## What you need to do
Lines with the word "basket" in them must be copied from the records below.

(Dataset items)
○ ○ ○ ○
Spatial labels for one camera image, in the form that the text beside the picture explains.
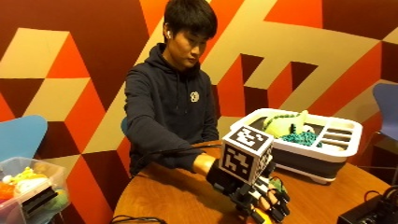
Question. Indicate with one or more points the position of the white earbud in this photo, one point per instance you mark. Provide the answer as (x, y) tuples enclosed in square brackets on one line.
[(168, 34)]

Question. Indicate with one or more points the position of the person in dark hoodie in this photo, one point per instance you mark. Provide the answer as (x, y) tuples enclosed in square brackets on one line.
[(165, 102)]

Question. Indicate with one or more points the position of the clear plastic storage bin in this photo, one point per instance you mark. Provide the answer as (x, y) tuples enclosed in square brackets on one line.
[(12, 214)]

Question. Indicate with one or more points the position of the teal crocheted toy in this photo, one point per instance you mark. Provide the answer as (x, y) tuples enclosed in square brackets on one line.
[(305, 138)]

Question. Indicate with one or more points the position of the blue chair behind person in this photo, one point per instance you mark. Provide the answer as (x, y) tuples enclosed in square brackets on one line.
[(124, 126)]

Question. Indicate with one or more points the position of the yellow and white soft toy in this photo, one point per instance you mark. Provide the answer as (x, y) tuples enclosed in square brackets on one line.
[(28, 179)]

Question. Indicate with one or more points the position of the yellow-green soft toy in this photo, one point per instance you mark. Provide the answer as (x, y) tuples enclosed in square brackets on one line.
[(284, 124)]

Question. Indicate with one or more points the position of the white and grey dish tub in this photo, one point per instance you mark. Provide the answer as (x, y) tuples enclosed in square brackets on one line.
[(314, 158)]

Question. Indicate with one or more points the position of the green soft ball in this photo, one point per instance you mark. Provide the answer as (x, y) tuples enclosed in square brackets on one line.
[(60, 199)]

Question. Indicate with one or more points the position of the purple-blue chair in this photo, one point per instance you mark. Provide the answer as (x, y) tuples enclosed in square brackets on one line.
[(387, 105)]

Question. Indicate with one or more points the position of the orange and green soft toy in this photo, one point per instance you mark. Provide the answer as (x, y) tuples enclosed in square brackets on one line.
[(264, 201)]

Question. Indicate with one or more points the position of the black electronic device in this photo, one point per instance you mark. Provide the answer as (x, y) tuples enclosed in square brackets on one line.
[(365, 213)]

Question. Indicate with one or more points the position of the white cube with black markers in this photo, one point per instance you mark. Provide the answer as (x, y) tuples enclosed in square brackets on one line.
[(244, 152)]

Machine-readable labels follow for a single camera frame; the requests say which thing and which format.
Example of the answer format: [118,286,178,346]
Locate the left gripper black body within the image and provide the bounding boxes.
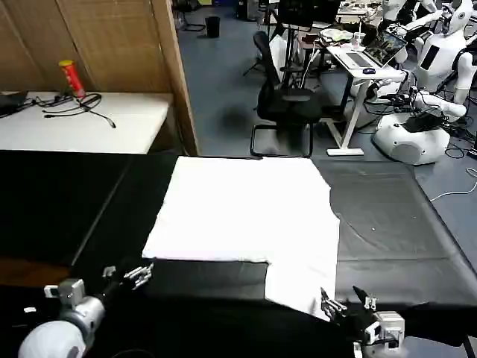
[95,274,133,309]

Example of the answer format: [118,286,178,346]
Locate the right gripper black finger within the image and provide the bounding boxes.
[352,286,378,312]
[320,286,348,318]

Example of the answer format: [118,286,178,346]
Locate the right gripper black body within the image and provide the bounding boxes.
[333,306,376,343]

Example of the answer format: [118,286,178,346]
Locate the white shirt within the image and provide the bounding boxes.
[142,156,341,322]

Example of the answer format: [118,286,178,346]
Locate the large black table cover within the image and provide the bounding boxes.
[70,154,477,336]

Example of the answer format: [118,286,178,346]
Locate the small black table cover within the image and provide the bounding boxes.
[0,151,133,266]

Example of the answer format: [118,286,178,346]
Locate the white side table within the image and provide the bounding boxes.
[0,91,174,154]

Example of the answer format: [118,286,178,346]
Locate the white humanoid robot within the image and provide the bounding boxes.
[372,0,477,166]
[380,0,439,25]

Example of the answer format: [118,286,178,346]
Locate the black laptop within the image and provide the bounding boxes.
[0,91,30,119]

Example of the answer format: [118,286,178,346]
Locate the red snack can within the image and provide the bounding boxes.
[58,60,87,100]

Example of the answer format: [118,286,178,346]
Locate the black office chair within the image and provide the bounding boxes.
[250,31,323,159]

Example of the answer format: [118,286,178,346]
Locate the white standing desk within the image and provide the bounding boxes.
[326,43,408,157]

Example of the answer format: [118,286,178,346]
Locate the wooden folding screen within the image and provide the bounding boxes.
[0,0,200,157]

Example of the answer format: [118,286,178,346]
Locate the open silver laptop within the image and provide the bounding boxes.
[344,29,408,69]

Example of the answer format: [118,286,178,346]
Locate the white plastic bag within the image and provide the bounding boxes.
[268,34,290,90]

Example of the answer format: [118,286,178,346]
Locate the black trash bin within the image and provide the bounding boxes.
[204,16,221,39]

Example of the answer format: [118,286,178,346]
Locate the clear cup with straw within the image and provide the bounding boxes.
[351,21,367,51]

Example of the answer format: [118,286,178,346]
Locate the pale folded cloth pile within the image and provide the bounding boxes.
[319,27,354,44]

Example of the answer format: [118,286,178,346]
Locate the black monitor on stand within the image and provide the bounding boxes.
[277,0,316,34]

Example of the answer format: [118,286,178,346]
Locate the white floor cable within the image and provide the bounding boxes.
[429,169,477,203]

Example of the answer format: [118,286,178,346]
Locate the black cable bundle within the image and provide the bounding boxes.
[34,92,117,129]

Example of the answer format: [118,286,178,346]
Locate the black floor cable tangle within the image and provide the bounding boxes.
[443,121,477,162]

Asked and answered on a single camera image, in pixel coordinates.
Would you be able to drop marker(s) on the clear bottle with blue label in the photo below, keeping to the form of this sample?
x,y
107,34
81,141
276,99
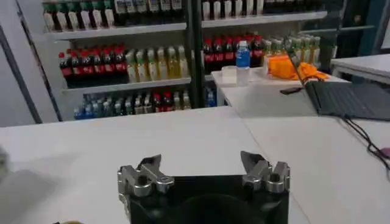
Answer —
x,y
242,59

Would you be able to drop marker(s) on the shelf rack with drink bottles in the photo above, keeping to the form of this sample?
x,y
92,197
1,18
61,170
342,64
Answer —
x,y
137,64

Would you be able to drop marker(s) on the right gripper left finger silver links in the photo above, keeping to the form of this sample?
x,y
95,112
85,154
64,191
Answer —
x,y
143,179

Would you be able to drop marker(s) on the white desk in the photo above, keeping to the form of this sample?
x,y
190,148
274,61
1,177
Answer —
x,y
362,65

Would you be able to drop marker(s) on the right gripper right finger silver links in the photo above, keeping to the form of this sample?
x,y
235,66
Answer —
x,y
262,176

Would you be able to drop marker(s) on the small white box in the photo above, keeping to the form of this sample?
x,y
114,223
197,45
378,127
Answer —
x,y
229,75

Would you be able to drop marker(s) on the thin black pole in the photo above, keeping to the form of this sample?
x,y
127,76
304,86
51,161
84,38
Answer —
x,y
41,73

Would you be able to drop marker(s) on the orange cloth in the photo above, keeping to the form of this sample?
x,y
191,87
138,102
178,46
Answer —
x,y
283,68

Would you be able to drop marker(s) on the small black flat device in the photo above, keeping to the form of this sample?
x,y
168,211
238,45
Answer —
x,y
291,90

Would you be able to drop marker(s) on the small purple object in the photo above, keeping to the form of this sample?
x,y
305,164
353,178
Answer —
x,y
385,153

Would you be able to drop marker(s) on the thick black pole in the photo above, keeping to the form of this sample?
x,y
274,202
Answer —
x,y
21,79

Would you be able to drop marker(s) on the dark grey laptop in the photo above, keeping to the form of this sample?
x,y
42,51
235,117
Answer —
x,y
350,100

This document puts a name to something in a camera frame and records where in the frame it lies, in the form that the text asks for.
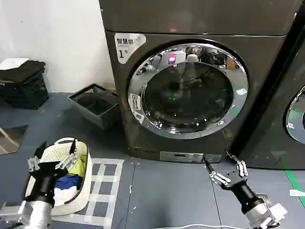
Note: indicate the black plastic crate basket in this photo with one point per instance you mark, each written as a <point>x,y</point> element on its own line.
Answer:
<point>26,93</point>

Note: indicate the black cloth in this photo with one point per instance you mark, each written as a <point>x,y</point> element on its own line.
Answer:
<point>28,69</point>

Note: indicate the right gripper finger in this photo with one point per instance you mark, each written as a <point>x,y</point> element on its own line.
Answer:
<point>240,167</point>
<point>216,176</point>

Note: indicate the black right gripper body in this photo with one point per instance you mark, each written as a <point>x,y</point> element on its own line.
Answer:
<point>240,188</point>

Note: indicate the white garment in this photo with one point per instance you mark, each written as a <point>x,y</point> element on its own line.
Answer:
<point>63,194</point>

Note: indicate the grey open plastic bin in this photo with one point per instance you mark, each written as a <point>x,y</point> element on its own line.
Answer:
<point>95,105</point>

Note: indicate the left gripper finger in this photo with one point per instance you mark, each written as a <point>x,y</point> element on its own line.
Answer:
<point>68,160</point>
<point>35,158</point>

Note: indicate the small white paper scrap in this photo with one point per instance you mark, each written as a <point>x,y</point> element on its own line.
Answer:
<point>297,192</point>

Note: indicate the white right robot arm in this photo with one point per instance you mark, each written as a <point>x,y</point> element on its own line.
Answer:
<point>262,211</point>

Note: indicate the round glass dryer door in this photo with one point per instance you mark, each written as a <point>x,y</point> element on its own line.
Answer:
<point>295,117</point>

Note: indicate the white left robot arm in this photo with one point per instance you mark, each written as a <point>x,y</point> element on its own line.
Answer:
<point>26,213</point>

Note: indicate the grey dryer with label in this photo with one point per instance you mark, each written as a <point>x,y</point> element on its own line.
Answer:
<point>114,71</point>

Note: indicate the yellow-green garment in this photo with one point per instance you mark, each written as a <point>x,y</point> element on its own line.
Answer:
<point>77,165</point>

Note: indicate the blue garment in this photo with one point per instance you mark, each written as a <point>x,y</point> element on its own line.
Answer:
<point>66,181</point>

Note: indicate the white paper sheet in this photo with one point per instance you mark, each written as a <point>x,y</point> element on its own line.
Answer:
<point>13,64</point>

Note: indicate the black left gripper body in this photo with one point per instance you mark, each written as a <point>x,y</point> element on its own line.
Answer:
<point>46,177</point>

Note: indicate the grey dryer without label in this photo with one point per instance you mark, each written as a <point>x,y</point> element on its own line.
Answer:
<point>274,119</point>

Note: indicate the white perforated laundry basket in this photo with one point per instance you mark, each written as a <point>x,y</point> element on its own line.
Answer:
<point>83,188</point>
○ ○ ○ ○
## Answer box
Note: indicate the black plastic crate basket in this photo with one point per instance you mark, each written as a <point>x,y</point> element on its own line.
Note: indicate the white perforated laundry basket in this photo with one point per instance you mark, each written as a <point>x,y</point> element on its own line.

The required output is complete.